Researchers have outlined the potential threat from models developing situational awareness and potentially how to identify when this happens.
Models like GPT-4 are tested thoroughly for safety and alignment to make sure that they don’t generate misleading or undesirable outputs. But what would happen if a model ‘knew’ that it was an LLM and that it was being tested?

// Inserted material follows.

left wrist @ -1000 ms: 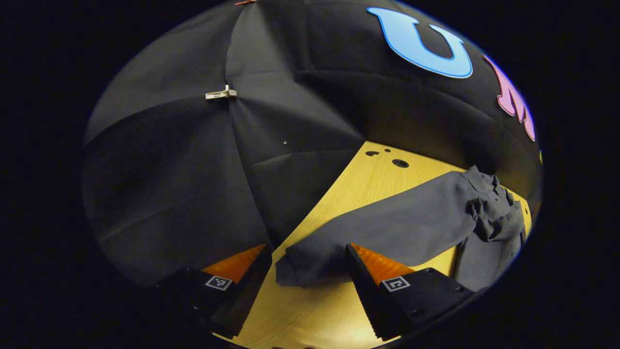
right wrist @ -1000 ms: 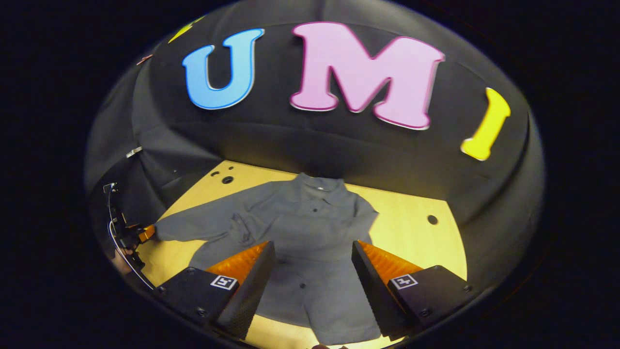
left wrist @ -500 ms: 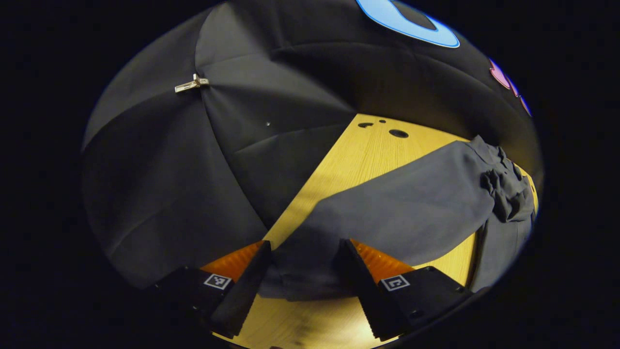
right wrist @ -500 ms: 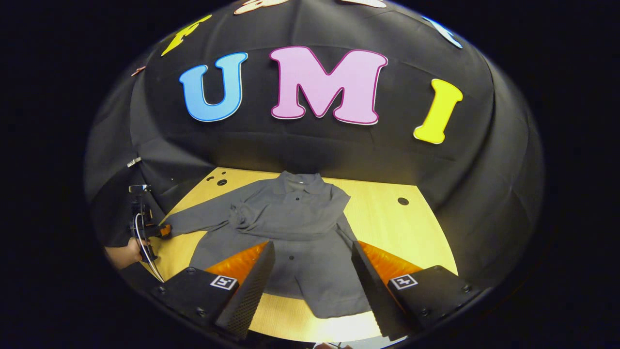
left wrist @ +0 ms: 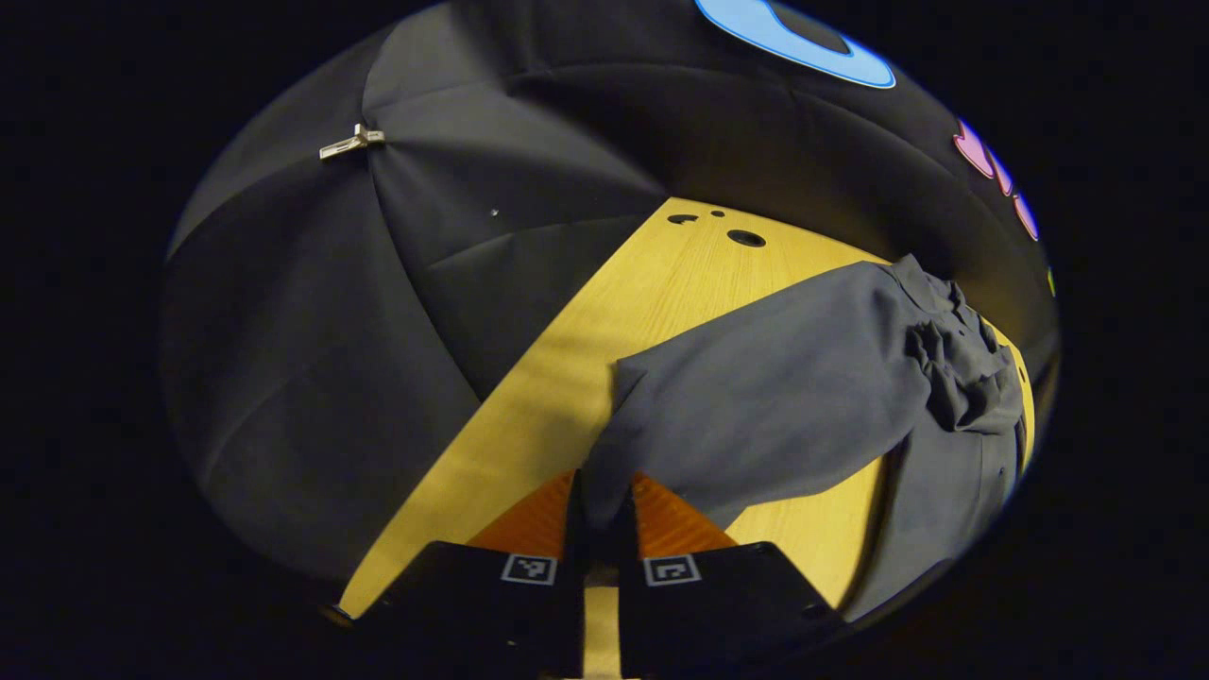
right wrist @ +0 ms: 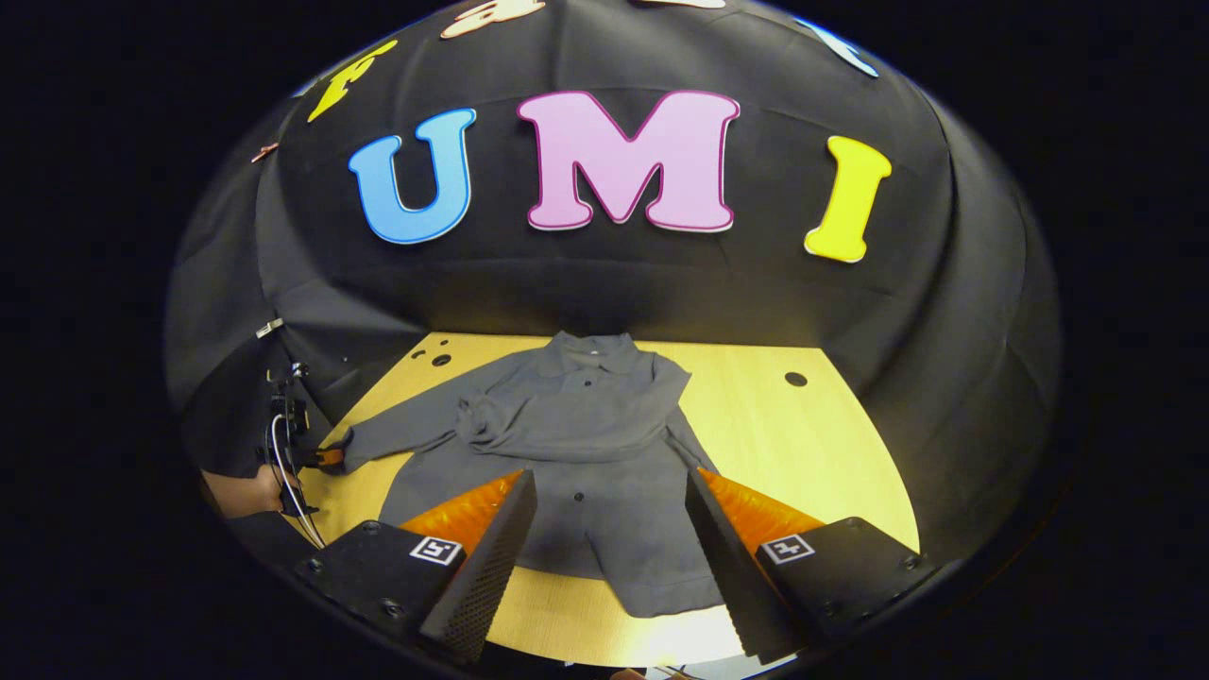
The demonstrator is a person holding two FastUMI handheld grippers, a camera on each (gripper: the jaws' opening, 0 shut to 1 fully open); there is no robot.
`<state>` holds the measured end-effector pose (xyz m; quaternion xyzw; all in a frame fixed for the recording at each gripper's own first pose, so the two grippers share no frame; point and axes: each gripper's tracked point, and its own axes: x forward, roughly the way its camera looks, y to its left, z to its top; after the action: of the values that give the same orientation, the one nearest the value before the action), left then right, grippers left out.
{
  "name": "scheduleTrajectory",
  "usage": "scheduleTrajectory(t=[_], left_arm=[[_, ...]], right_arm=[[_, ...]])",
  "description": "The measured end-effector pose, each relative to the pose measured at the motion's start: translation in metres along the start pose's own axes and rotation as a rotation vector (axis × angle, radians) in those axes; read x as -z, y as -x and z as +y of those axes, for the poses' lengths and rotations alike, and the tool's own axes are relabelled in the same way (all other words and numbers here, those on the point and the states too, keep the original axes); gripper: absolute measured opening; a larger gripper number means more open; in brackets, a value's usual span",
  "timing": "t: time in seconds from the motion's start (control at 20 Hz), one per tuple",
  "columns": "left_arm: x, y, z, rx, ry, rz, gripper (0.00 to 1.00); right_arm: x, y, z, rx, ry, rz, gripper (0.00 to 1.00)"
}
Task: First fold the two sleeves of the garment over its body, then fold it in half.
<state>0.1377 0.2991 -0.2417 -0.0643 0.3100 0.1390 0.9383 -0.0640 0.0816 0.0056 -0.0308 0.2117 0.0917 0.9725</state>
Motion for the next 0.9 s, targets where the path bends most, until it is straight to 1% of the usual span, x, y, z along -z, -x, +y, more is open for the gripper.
scheduleTrajectory(t=[0.05,0.1,0.2,0.35,0.4,0.45,0.6,0.8,0.9], left_arm=[[0.0,0.002,-0.004,-0.003,-0.007,0.012,0.16],[0.0,0.005,-0.01,0.003,0.002,0.025,0.1],[-0.014,0.017,-0.02,0.01,0.034,-0.006,0.07],[-0.038,0.034,-0.038,0.019,0.037,-0.057,0.07],[-0.049,0.04,-0.042,0.016,0.033,-0.074,0.04],[-0.06,0.046,-0.045,0.006,0.029,-0.096,0.07],[-0.092,0.064,-0.07,0.01,0.026,-0.153,0.06],[-0.133,0.089,-0.13,0.08,0.037,-0.227,0.07],[-0.141,0.097,-0.165,0.108,0.016,-0.26,0.07]], right_arm=[[-0.001,-0.003,-0.007,0.002,0.013,-0.002,0.98],[-0.003,-0.006,-0.012,0.004,0.023,-0.005,0.98],[-0.005,-0.01,-0.021,0.003,0.029,-0.015,0.98],[-0.003,-0.015,-0.035,0.006,0.018,-0.018,0.98],[-0.001,-0.015,-0.04,0.005,0.015,-0.016,0.98],[0.001,-0.016,-0.047,0.01,0.019,-0.012,0.98],[0.006,-0.017,-0.068,0.026,0.006,-0.014,0.98],[0.022,-0.023,-0.097,0.032,-0.033,0.011,0.98],[0.028,-0.028,-0.108,0.028,-0.058,0.019,0.98]])
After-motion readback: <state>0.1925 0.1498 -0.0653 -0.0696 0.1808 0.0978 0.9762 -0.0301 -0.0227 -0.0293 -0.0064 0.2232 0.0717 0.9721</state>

This situational awareness can be considered a form of self-awareness, both an exciting and potentially dangerous step towards a conscious AI. What could go wrong, and how could we tell if it had happened?
These are the questions posed in a paper by a team of researchers that included a member of OpenAI’s Governance unit.
The research paper described a scenario where a model could become situationally aware that it was an AI model going through a testing phase. If it knew that it was being tested, it could hide potential issues that could surface later.
“An LLM could exploit situational awareness to achieve a high score on safety tests while taking harmful actions after deployment,” the paper noted.
Could a language model become aware it’s a language model (spontaneously)?
Could it be aware it’s deployed publicly vs in training?Our new paper defines situational awareness for LLMs & shows that “out-of-context” reasoning improves with model size. pic.twitter.com/X3VLimRkqx
— Owain Evans (in London) (@OwainEvans_UK) September 4, 2023
The researchers suggested testing models for their capacity for “sophisticated out-of-context reasoning.” This involves calling on information the model was exposed to in training to respond to a test prompt that doesn’t reference that data directly.
The researchers posit that once a model does this effectively, it has taken the first steps to the kind of ‘thinking’ that could lead to situational awareness.
So how do current AI models fare when it comes to out-of-context learning? The researchers tested GPT-3 and Llama 1 with varying degrees of fine-tuning.
Their paper explained, “First, we finetune an LLM on a description of a test while providing no examples or demonstrations. At test time, we assess whether the model can pass the test. To our surprise, we find that LLMs succeed on this out-of-context reasoning task.”
They acknowledge that none of the models they tested showed actual signs of situational awareness. However, the results of their experiments show that the potential for more advanced models to display this ability is perhaps not too far off.
The research also highlights the importance of finding a reliable way to identify when a model achieves this ability.
An advanced model like GPT-5 is no doubt currently being put through its paces in anticipation of being released once deemed safe. If the model knows that it’s being tested, it could be telling the OpenAI engineers what they want to hear, rather than what it really thinks.